What you have to do: Say how many lines of these entries include the word "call", and answer with the number alone.

┄┄┄┄┄┄

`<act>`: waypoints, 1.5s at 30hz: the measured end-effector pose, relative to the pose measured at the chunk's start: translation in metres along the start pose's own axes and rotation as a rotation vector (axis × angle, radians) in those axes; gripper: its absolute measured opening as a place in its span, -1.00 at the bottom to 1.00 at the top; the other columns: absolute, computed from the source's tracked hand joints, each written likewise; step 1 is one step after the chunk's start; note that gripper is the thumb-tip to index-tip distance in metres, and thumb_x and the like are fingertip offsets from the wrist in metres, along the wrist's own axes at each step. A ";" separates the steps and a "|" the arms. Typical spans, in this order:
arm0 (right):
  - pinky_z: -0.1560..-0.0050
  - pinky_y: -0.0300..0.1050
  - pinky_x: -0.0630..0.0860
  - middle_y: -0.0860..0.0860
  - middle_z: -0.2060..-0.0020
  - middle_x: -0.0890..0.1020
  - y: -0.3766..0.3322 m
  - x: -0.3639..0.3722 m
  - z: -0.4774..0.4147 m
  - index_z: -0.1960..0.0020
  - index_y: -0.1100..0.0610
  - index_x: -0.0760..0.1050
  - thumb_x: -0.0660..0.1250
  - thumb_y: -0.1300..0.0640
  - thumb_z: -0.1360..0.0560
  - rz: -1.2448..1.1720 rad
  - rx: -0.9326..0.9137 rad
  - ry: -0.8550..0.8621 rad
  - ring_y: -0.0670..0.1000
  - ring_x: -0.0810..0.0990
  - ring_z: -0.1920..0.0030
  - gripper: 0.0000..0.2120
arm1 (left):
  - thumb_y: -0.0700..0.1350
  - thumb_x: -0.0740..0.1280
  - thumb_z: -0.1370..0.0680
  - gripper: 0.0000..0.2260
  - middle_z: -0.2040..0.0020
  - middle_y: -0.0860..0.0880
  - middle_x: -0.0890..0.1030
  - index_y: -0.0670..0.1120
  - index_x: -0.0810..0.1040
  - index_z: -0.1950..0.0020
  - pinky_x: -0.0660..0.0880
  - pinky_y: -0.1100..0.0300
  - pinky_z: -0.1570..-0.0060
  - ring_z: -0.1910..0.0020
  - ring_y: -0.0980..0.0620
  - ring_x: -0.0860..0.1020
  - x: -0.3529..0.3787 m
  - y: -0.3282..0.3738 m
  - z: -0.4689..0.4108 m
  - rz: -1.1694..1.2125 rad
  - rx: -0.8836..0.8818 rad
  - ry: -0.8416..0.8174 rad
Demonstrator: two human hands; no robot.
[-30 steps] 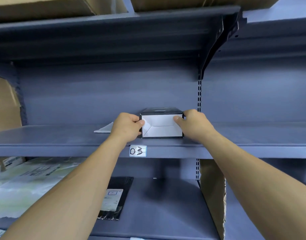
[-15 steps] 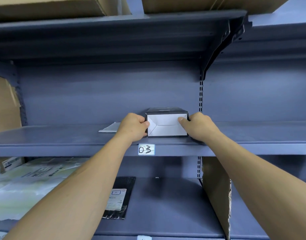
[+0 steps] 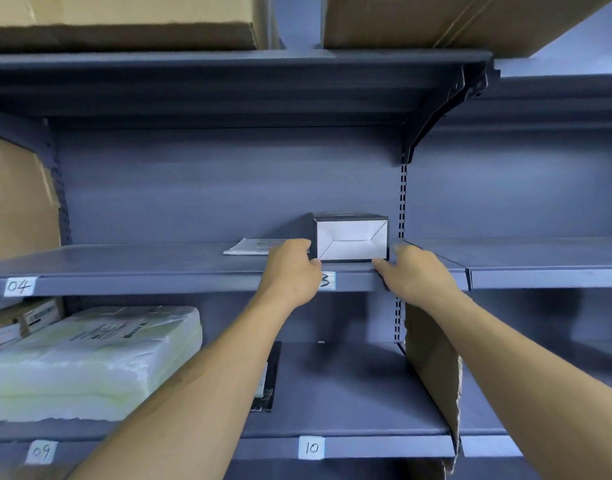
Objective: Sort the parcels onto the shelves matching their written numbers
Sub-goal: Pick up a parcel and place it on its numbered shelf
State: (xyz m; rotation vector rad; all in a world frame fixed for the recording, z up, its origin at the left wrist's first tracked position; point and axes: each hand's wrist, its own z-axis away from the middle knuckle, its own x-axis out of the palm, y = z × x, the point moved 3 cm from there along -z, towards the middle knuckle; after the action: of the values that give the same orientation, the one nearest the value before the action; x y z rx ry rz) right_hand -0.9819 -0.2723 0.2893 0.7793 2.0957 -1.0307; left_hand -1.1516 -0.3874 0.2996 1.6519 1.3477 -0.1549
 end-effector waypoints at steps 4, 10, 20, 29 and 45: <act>-0.10 0.06 0.45 0.15 0.02 0.58 -0.001 0.008 0.029 0.07 0.18 0.45 0.20 -0.09 -0.62 0.077 -0.057 0.082 0.24 0.48 -0.14 -0.68 | -0.17 0.22 -0.64 -0.82 -0.27 -0.15 0.54 -0.20 0.52 -0.17 0.38 0.11 -0.06 -0.12 -0.14 0.44 -0.007 -0.004 0.035 -0.064 0.055 -0.017; -0.36 0.10 0.33 0.12 -0.31 0.47 -0.007 0.018 0.087 -0.37 0.17 0.41 0.16 -0.12 -0.65 0.161 -0.090 0.009 0.20 0.35 -0.35 -0.55 | -0.14 0.22 -0.65 -0.67 -0.39 -0.08 0.49 -0.14 0.47 -0.41 0.28 0.22 -0.27 -0.37 -0.06 0.40 -0.007 -0.024 0.080 -0.063 0.099 -0.081; -0.19 0.05 0.46 0.13 -0.31 0.49 0.004 0.034 0.166 -0.40 0.15 0.37 0.16 -0.13 -0.66 0.085 0.025 -0.271 0.18 0.45 -0.30 -0.55 | 0.02 0.20 -0.66 -0.55 -0.51 -0.05 0.37 -0.07 0.31 -0.54 0.33 0.08 -0.39 -0.48 -0.06 0.32 0.024 -0.039 0.145 -0.084 -0.019 -0.352; -0.08 0.07 0.51 0.08 -0.06 0.52 0.050 0.035 0.229 -0.14 0.14 0.42 0.16 -0.14 -0.65 0.063 0.062 -0.392 0.18 0.51 -0.08 -0.66 | 0.03 0.21 -0.66 -0.56 -0.47 -0.05 0.42 -0.06 0.35 -0.52 0.37 0.11 -0.29 -0.41 -0.08 0.41 0.053 -0.025 0.213 -0.106 -0.099 -0.477; -0.16 0.06 0.54 0.16 -0.31 0.51 0.201 -0.003 0.366 -0.41 0.18 0.39 0.17 -0.11 -0.66 0.018 0.295 -0.525 0.17 0.54 -0.20 -0.54 | 0.01 0.24 -0.64 -0.80 -0.19 0.00 0.51 0.02 0.52 -0.23 0.43 0.19 -0.17 -0.17 -0.06 0.50 0.156 0.061 0.354 -0.066 -0.132 -0.724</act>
State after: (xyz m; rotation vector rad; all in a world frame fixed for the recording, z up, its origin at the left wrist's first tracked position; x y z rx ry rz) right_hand -0.7216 -0.4748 0.0338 0.5801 1.5088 -1.3818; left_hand -0.8847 -0.5311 0.0516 1.2555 0.8313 -0.6239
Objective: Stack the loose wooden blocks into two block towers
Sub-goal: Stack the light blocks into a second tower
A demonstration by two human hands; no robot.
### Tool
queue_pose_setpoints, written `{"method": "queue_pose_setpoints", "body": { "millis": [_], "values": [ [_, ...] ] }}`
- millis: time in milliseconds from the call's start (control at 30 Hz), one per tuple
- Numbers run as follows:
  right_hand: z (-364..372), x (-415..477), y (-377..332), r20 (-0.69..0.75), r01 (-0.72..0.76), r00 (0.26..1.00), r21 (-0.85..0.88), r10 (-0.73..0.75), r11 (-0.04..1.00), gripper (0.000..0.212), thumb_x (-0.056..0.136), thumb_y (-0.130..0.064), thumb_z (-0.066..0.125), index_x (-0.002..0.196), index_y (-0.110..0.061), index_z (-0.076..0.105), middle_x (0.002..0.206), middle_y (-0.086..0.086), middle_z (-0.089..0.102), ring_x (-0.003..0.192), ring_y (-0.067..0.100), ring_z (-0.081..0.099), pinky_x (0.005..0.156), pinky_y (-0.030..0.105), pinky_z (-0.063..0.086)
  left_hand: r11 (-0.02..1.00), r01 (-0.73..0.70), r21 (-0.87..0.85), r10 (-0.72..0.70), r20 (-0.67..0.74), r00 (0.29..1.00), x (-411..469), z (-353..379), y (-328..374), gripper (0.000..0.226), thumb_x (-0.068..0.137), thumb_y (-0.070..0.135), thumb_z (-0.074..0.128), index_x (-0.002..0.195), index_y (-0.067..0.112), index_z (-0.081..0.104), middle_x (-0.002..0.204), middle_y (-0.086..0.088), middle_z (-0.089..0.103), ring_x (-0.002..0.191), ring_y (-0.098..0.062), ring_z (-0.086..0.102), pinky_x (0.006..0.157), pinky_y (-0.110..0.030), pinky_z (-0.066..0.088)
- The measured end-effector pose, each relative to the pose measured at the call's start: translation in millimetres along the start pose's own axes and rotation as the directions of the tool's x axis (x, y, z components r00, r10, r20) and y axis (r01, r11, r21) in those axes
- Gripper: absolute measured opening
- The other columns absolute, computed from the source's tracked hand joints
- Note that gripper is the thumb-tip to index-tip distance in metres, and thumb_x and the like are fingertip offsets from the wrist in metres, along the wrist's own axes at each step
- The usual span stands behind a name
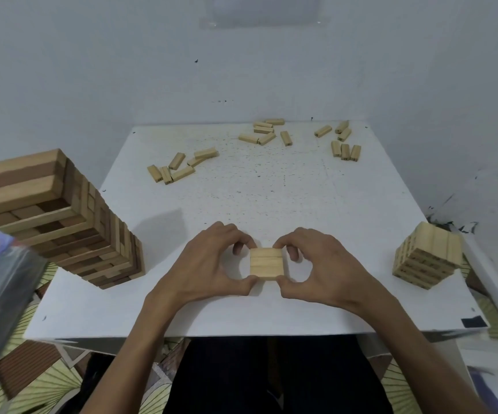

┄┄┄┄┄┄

Reply to the exercise: 2